Re: OCR/barcode reliability

From: David Mertz <voting-project_at_gnosis_dot_cx>
Date: Thu Jun 03 2004 - 19:45:04 CDT

charlie strauss <cems@earthlink.net> wrote:
|Or as I mentioned earlier in this thread you could encode the
|proportional spacing. hide the ECC code there.

Another kind of transparent redundancy would be to just include the
ballot order as part of the vote. It's not sneaky steganography, like
hiding various width spaces amounts to.

For example, my prior example might have a ballot with:

  Moose Catcher ---> (3) Krishnamurthi Ramavissipan

The numeral three refers to the fact that the candidate is the third one
listed on the ballot screen (or the third one read out in the RII).
It's not hidden information, every voter can perfectly well recognize
what it encodes (and the system would be documented in voter manuals,
etc). But if Krishnamurthi isn't the third candidate, this flags some
problem (maybe a software problem in the vote station, maybe something
smudged on the paper, whatever).

It's not *exactly* an ECC, but it achieves much the same thing.

This suggestion is neutral as to whether we use OCR per se, or use
Charlie's direct bitmap comparison.

Laird Popkin wrote:
|I found an error rate for MICR on checks -- one error per 20,000 to 30,000
|checks.
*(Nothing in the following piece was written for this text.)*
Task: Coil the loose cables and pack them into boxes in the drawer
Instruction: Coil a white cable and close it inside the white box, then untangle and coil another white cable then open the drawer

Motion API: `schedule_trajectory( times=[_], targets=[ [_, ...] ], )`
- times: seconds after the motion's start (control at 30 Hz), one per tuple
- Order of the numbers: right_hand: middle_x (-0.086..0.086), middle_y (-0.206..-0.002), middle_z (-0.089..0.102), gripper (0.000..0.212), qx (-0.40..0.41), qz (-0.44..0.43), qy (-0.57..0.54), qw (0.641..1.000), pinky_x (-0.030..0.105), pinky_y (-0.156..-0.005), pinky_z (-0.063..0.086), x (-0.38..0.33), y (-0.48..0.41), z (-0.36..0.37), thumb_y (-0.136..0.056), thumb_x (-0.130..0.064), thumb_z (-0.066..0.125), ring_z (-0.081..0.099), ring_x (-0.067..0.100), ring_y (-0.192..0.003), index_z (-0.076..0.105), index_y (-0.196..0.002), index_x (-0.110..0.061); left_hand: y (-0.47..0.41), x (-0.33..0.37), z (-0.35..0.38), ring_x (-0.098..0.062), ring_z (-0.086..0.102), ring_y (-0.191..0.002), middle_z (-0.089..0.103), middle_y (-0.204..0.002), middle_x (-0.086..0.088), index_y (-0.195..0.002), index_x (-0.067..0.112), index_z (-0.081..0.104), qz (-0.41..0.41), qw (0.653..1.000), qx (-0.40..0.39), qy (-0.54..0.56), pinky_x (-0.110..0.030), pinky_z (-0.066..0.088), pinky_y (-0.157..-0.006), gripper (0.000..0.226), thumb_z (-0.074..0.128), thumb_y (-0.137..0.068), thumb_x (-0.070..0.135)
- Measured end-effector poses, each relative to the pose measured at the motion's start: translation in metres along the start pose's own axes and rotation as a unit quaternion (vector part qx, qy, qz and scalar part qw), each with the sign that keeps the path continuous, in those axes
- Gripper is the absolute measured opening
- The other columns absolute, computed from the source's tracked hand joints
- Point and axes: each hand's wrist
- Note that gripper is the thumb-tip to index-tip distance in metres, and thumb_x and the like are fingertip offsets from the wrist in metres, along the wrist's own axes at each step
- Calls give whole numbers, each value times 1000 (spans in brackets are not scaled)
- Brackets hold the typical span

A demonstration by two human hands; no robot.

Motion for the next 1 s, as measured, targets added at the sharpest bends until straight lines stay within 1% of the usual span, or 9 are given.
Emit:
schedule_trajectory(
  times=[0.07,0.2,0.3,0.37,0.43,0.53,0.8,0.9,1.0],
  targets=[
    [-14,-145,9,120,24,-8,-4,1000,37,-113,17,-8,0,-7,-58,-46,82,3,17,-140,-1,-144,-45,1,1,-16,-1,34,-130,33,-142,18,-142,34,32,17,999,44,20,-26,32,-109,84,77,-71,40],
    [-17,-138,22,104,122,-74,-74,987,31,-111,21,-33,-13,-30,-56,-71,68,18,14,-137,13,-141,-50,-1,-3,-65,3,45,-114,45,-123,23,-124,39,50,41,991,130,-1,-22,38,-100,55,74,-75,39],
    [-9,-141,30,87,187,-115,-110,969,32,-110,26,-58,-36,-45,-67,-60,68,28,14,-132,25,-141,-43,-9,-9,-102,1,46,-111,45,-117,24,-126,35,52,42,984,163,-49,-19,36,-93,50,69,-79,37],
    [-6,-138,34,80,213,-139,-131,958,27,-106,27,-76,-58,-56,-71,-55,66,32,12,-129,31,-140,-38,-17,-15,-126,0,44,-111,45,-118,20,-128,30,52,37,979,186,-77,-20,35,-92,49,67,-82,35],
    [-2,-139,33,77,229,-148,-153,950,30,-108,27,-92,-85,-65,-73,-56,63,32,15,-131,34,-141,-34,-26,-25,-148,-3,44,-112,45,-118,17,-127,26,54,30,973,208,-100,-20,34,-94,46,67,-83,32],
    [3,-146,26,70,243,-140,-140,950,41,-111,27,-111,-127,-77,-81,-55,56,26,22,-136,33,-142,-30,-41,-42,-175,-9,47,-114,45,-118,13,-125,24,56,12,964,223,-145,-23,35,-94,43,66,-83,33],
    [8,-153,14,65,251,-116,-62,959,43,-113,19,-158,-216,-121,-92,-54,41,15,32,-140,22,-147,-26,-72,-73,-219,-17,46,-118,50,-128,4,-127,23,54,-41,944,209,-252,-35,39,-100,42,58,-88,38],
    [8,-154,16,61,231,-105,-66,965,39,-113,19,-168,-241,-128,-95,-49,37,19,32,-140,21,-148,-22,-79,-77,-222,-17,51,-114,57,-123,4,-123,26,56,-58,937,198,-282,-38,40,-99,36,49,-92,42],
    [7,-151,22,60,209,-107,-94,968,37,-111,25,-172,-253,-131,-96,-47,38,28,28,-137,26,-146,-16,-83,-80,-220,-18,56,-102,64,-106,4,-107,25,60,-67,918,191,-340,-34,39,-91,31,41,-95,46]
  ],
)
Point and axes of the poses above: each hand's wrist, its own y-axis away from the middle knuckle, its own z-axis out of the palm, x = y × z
That's still much higher than barcodes, but is much, much better
|than generic OCR.

I find this rate quite acceptable. Arthur hinted that MICR might not
have a full character set, but I think OCR-A/B should have similar
reliability. A misread for us doesn't mean a wrong vote (with high
likelihood), it just means a hand count of that one ballot out of 20
thousand.

Since checks have little redundancy (most account numbers are valid), we
should be able to do (much) better than 1/20k, even without adding
explicit ECCs to an OCR-ish system. The candidate names have lots of
redundancy. One wrong character breaks a bank check scan, one wrong
character is no big thing to us since it is correctable.

I'm just agreeing with Laird here, of course. However, I would resist
adding back in explicit ECCs... I think a string of random-looking
characters at the bottom of the ballot would raise the very same doubts
in voters' minds as a non-human-readable barcode does.

Overall... I think I lean in the direction of hiding any crypto
information in sneaky steganography in the watermark. The globally
unique ballot identifiers can go in plain English at the top of the
ballot (date, state, precinct, ballot-id, etc)... we don't need to
squeeze it into the 36 or 40 bits I've written of before.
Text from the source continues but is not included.